Einzelhandel ist leider nicht meine Branche.

Generell ist es aber so, dass für ein erfolgreiches Anwenden der Weiterbildung in der Praxis zwei Voraussetzungen vorliegen müssen:

Zum Einen der akute Bedarf und zum Anderen auch die Bereitschaft des Arbeitgebers, dafür entsprechend zubezahlen.

Es kann durchaus sein, dass mit dem nichtakademischen Betriebswirt eine Karriere möglich ist, schliesslich ist der Praxisbezug grösser.

Wenn der Arbeitgeber aber jemand findet, der auch ohne Weiterbildung die geforderten Aufgaben übernimmt, ist es rein wirtschaftlich schade um den Einsatz von Zeit und Geld.

Für die Persönlichkeitsentwicklung aber sind Weiterbildungen, solange sie einen nicht finanziell ruinieren dennoch empfehlenswert, sie lassen einen über den Tellerrand blicken.

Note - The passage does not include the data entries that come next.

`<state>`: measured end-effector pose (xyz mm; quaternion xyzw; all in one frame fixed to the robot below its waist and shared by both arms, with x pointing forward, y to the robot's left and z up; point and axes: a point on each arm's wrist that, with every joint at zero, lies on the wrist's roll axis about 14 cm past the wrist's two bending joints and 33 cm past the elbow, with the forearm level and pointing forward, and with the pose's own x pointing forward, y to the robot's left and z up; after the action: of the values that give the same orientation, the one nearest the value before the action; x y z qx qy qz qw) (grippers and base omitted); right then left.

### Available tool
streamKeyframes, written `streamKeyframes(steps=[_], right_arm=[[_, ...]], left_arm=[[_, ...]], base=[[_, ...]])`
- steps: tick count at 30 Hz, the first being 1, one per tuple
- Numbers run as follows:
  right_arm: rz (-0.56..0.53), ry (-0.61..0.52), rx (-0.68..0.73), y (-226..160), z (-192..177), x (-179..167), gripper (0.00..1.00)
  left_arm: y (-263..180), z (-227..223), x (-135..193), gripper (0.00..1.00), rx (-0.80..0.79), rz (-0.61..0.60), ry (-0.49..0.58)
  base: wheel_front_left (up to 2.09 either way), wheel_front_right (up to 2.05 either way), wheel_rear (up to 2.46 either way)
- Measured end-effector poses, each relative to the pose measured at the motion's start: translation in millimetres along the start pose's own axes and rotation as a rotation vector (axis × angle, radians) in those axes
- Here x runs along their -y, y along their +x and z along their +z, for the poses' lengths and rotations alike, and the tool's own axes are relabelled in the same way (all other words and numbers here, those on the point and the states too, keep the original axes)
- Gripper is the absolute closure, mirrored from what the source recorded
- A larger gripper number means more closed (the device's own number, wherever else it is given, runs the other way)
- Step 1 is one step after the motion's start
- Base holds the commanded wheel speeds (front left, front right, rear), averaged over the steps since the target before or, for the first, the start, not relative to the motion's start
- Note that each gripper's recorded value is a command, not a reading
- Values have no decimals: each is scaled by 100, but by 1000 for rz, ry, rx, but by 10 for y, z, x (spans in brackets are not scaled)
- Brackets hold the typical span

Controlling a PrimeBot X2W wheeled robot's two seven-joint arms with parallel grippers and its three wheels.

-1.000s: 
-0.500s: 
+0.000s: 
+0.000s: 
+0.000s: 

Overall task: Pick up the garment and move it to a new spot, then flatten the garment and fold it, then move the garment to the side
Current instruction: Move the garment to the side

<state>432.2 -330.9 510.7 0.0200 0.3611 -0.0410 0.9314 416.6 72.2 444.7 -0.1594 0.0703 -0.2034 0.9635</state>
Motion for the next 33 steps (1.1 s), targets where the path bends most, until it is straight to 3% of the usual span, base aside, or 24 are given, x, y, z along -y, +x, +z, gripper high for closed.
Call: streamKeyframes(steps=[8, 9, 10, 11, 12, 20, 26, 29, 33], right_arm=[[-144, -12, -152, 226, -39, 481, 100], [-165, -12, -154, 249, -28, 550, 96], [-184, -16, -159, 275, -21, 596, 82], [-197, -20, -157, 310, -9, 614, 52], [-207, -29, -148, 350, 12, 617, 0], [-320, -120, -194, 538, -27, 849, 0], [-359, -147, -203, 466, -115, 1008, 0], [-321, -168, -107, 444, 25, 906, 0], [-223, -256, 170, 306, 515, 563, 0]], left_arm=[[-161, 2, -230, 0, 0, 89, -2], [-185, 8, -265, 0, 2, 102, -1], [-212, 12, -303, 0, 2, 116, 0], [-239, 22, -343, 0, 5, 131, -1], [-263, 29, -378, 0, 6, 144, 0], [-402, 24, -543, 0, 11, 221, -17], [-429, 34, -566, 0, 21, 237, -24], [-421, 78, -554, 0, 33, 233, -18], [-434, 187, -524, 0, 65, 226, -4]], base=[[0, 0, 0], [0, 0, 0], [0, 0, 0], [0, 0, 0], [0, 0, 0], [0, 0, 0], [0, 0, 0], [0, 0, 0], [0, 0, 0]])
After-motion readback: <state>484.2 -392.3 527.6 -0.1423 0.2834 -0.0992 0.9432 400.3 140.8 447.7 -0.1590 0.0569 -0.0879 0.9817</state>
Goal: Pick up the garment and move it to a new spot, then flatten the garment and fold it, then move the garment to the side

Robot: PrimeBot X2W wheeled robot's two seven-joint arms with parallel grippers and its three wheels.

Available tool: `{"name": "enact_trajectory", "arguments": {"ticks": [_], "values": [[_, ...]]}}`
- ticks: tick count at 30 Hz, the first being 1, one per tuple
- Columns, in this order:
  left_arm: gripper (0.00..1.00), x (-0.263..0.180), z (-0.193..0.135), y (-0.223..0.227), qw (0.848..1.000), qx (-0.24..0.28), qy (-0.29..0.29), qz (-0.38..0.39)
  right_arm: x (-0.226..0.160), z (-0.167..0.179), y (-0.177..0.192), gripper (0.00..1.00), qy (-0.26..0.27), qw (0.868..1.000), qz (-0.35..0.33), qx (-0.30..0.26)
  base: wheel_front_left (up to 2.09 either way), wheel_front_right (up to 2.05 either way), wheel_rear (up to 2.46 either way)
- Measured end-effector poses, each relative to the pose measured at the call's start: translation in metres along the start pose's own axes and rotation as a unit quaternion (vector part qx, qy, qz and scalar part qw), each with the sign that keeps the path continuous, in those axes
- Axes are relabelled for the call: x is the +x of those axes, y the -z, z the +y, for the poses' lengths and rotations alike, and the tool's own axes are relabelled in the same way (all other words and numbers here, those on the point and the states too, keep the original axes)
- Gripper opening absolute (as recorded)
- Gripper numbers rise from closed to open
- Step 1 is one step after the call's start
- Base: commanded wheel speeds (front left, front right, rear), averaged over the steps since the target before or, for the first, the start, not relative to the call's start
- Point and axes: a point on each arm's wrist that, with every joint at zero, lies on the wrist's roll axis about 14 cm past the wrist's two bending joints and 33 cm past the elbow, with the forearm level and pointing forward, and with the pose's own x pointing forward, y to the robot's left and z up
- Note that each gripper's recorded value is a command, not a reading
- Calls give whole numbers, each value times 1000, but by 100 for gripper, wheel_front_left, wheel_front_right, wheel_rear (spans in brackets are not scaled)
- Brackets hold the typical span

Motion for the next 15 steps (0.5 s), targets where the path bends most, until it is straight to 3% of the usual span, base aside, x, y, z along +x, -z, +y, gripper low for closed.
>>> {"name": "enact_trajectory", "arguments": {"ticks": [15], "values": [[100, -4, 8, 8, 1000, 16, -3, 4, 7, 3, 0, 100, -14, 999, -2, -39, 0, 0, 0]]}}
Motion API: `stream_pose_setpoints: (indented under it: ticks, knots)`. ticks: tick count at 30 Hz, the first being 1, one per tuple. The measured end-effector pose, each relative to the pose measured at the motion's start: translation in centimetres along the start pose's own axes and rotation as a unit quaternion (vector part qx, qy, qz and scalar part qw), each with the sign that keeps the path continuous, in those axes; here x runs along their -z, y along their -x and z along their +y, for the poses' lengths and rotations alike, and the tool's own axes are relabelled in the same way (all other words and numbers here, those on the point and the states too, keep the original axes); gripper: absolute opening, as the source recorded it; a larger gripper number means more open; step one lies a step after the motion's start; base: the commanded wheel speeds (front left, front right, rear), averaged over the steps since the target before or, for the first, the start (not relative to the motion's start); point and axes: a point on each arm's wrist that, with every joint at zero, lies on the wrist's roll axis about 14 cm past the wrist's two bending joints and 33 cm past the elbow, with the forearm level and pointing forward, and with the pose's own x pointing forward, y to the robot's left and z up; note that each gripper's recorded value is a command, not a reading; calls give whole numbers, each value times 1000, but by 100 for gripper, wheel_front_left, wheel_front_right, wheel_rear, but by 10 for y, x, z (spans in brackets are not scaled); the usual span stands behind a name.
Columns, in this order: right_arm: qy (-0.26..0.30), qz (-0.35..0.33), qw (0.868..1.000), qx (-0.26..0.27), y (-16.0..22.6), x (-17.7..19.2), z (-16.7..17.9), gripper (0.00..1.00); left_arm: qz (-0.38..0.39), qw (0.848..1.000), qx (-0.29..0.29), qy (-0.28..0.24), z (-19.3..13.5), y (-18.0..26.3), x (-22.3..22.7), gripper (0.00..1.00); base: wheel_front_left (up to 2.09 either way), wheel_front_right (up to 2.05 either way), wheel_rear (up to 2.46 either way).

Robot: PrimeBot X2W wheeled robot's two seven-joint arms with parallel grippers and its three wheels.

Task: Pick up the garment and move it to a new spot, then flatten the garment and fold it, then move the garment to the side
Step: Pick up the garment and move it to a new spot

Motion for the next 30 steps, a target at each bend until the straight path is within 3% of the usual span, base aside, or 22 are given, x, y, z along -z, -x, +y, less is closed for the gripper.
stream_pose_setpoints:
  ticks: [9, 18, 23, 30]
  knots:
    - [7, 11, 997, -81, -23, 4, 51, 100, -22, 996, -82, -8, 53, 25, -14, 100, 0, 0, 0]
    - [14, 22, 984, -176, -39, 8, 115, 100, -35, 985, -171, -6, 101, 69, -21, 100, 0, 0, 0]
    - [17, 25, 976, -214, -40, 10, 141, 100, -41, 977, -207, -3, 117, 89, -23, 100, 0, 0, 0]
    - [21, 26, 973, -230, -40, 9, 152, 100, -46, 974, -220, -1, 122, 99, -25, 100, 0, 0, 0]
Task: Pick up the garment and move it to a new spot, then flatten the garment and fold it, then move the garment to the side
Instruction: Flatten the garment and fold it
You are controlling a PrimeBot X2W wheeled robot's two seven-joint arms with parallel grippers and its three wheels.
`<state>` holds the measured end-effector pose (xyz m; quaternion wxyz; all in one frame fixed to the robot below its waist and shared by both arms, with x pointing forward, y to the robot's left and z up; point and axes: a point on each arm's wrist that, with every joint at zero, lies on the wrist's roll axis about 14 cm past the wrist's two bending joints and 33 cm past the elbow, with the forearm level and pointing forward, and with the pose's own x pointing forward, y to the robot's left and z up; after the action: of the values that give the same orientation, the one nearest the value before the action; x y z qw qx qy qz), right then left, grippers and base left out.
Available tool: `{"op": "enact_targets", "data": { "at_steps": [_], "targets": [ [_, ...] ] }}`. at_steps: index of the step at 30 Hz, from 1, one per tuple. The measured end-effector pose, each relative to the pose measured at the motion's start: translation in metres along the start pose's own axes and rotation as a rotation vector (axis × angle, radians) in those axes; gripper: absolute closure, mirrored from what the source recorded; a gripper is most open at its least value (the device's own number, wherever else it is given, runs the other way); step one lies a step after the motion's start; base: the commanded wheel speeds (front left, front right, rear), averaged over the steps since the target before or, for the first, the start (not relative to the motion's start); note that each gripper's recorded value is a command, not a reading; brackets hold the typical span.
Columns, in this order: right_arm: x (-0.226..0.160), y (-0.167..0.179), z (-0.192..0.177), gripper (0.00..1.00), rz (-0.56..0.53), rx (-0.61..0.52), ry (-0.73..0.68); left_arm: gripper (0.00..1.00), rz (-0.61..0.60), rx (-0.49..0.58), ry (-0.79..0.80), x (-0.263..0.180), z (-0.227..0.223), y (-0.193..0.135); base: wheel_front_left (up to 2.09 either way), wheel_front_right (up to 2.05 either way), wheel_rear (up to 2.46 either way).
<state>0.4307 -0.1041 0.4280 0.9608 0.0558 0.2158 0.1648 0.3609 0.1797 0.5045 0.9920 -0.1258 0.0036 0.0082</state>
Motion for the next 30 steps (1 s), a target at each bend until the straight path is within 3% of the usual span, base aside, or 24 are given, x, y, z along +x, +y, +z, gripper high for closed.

Alle sogenannten Aufstiegsweiterbildungen wie Meister, Techniker, Fachwirt, Bilanzbuchhalter, Controller etc. sind am Arbeitsmarkt deutlich mehr wert als nur eine einfache Berufausbildung.

Ausserdem kann man in vielen Fällen damit auch an Unis "fachtreu" ohne einen Eignungstest weiterstudieren. Selbst mit einem sogenannten "Fachabi" (FHR) kann man sich meist nicht an Unis einschreiben!

Ich sage mal so: Sie ersetzen keine Berufsausbildung, ergänzen diese jedoch & haben unter dieser Prämisse durchaus ähnliches Ansehen. Es gilt der Grundsatz: Wer seine Zeit für eine Weiterbildung opfert, der beweist Engagement und Interesse.